Data to process -
"""
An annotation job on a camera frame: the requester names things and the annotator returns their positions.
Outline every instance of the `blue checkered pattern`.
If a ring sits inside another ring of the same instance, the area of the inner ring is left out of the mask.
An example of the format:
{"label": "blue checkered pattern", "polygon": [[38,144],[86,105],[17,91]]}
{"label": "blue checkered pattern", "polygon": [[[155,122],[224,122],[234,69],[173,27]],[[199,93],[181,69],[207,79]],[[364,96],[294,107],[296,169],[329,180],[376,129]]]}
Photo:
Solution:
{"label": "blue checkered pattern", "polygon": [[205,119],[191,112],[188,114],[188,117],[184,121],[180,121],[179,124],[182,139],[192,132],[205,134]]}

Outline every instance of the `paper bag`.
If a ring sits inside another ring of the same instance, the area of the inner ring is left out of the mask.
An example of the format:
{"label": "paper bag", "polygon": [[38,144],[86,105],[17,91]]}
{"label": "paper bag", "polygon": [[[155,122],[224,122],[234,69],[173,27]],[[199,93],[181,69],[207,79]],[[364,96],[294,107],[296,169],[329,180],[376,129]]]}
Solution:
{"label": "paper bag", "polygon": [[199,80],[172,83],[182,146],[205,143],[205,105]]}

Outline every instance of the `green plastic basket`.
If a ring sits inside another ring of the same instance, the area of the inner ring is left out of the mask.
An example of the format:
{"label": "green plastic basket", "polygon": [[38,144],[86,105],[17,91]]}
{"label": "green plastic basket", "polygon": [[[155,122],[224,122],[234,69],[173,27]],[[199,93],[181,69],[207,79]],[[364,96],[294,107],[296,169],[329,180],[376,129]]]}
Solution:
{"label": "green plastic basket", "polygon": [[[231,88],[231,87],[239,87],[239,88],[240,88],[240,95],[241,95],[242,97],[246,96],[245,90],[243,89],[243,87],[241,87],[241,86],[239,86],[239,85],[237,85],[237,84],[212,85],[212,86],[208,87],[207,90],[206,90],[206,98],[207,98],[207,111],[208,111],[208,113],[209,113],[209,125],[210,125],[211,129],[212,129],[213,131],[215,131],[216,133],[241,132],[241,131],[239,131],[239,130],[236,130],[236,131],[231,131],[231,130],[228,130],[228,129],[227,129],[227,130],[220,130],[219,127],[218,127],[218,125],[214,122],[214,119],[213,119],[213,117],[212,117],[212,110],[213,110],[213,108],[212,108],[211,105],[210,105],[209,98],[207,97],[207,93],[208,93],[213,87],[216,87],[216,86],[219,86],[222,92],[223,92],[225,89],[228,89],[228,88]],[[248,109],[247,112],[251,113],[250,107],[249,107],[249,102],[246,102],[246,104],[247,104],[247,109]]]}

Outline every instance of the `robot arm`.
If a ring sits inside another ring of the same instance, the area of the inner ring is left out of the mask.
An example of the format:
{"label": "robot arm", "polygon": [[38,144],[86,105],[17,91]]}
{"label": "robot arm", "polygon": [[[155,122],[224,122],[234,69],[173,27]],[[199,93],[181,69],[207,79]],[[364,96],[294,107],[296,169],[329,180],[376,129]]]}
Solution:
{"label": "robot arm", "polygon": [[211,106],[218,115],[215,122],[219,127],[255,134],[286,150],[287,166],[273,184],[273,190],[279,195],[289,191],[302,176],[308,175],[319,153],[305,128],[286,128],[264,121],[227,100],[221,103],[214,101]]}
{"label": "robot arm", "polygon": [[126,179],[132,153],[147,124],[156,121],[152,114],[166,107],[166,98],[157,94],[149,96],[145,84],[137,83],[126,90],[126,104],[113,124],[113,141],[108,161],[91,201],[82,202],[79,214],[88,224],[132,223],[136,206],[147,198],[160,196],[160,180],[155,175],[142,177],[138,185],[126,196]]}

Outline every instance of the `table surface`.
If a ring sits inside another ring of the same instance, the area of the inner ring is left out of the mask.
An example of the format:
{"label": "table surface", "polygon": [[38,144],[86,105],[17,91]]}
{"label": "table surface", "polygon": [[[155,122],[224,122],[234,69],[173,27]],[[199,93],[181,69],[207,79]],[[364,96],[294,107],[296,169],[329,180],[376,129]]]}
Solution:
"""
Take from the listing above each line that contains the string "Outline".

Outline every instance of the `blue checkered pattern`.
Outline every instance of the `paper bag`.
Outline every instance of the `green plastic basket`.
Outline every instance of the `robot arm`.
Outline every instance of the `table surface`.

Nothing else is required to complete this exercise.